> Assigned task: Verbatim, and with nothing else, reproduce the data below from its first line through the line containing "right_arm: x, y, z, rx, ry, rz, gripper".

> Information provided:
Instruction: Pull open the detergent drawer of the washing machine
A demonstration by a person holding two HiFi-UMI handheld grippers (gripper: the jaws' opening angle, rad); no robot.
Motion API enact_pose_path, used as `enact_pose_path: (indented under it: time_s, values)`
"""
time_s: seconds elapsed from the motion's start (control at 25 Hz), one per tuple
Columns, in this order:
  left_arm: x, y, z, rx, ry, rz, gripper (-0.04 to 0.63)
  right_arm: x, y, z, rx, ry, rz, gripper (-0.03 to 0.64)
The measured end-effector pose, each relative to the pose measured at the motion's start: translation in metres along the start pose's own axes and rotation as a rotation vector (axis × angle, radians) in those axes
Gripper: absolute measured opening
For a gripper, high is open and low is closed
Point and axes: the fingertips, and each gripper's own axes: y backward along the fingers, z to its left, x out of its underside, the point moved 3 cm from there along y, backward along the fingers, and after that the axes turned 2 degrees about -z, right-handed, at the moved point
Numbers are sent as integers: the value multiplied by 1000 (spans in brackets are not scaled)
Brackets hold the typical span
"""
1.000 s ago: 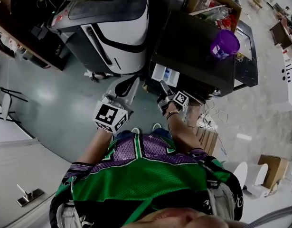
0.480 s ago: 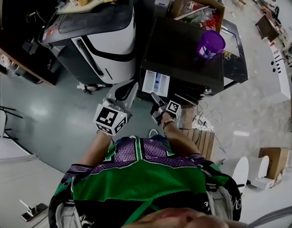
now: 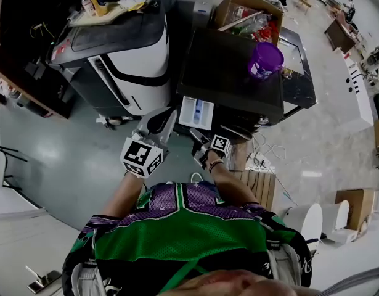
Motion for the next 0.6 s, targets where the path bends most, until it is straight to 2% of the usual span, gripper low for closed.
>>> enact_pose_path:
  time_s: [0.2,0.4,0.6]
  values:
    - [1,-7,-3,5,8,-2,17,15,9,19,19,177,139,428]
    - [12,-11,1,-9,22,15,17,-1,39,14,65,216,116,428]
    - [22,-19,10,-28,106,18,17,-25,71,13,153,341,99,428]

> Solution to this problem:
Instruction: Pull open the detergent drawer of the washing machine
A demonstration by a person holding two HiFi-UMI handheld grippers (gripper: the jaws' opening angle, rad); no robot.
Motion API enact_pose_path, used as `enact_pose_path: (indented under it: time_s, values)`
"""
time_s: seconds elapsed from the motion's start (control at 25 Hz), one per tuple
Columns, in this order:
  left_arm: x, y, z, rx, ry, rz, gripper (-0.04 to 0.63)
  right_arm: x, y, z, rx, ry, rz, gripper (-0.03 to 0.64)

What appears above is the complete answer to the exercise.